OK I'm exaggerating slightly on the swallow thing

Why? You've got a very valid point. A satellite in geosynchronous orbit travels around 23,000 miles per hour; imagine colliding with an unladen swallow at that velocity (or, if the bird is orbiting in the opposite direction from the satellite, 46,000 miles per hour!) and you're talking SERIOUS damage.

A dose of politics and economics needs to be administered in order to answer the question of how a near-future space war would be fought. These days, nobody uses space for anything except spying and science--entirely civilian science at that. Well, at least, as far as we know. I suppose there could have been a few top-secret weapons experiments aboard Skylab...... :) Right now, the only reason for space warfare lies in shooting down spy satellites. And the technology to do that already exists without having to build spacecraft. One of the favored methods in the U.S. arsenal is a guided missile that can be launched from an F16 in vertical flight. However, there's never been anything in the news about nations shooting down each others' spy satellites, so I can safely say the nations of the Earth simply don't consider it worthwhile to be engaging in orbital satellite warfare.

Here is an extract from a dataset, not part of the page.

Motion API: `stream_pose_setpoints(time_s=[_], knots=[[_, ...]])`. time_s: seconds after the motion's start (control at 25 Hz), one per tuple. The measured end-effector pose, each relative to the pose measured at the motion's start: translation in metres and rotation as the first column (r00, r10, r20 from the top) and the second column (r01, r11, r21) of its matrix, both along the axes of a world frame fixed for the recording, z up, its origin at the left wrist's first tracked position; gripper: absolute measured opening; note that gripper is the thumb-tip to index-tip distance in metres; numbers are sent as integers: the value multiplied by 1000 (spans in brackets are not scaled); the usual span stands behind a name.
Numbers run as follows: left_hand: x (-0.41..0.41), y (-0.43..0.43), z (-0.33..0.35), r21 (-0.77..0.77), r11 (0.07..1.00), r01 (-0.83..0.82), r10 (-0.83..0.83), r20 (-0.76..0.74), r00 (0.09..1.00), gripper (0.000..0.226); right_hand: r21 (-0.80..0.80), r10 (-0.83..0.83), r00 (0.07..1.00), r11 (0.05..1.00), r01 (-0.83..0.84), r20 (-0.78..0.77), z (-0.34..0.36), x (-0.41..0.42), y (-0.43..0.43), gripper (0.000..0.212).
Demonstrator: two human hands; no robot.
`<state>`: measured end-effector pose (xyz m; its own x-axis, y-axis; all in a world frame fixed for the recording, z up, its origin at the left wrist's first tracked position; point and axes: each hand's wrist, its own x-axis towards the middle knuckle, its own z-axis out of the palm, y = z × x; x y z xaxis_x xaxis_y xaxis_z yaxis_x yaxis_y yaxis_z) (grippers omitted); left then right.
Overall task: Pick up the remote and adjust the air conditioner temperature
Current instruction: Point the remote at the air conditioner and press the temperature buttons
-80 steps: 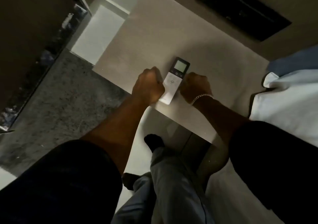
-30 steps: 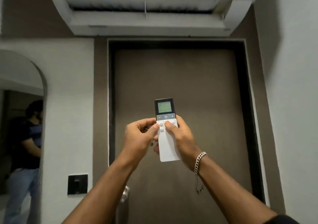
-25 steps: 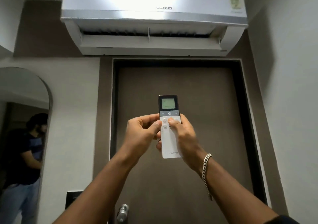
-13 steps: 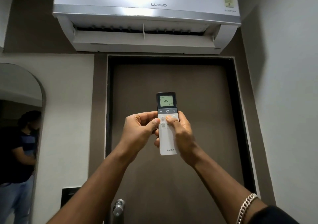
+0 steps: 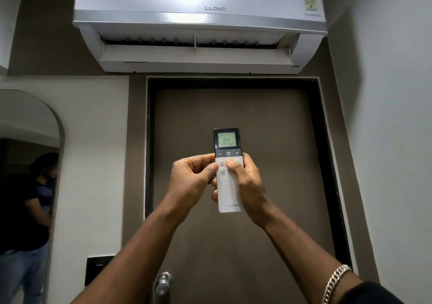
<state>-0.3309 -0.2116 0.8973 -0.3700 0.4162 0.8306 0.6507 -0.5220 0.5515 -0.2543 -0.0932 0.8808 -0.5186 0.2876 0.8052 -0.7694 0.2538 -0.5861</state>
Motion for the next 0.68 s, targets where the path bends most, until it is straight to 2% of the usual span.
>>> stream_pose_setpoints(time_s=[0.4, 0.68], knots=[[1, 2, 2, 7, 1000, 9, -9, 5, 1000, 28, -6, -40, 999, 999, 40, 7, 1, 1, 0, 36], [2, -1, 0, 13, 1000, 16, -16, 26, 1000, 23, -38, 13, 998, 999, -10, 67, 2, 2, -4, 39]])
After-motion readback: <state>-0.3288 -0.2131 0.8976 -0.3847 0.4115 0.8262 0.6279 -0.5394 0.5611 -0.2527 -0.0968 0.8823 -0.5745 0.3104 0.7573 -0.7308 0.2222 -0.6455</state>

Space warfare simply isn't going to happen in the near future because there's nothing in outer space to shoot at, and there won't be until people start building bases on the Moon or Mars. If and when that starts happening, the most advanced nations on Earth will get out into space first, by quite a wide margin. So if a space war happens, it will be a highly asymmetrical conflict, with the less-advanced combatants resorting to cheap weapons, sabotage, and/or terrorist tactics, and the more advanced party using THEL systems. Which are no longer in early development, by the way--laser weapons have already reached (and passed!) operational testing, having successfully shot down ballistic missiles and artillery shells.

However, probably the most important thing: all the above shenanigans would occur in an environment where the attacked party could retaliate very simply, with much less expense and technological effort, by bombing the attackers' home cities ON EARTH. Any "space" war would most likely end up being decided right here at home.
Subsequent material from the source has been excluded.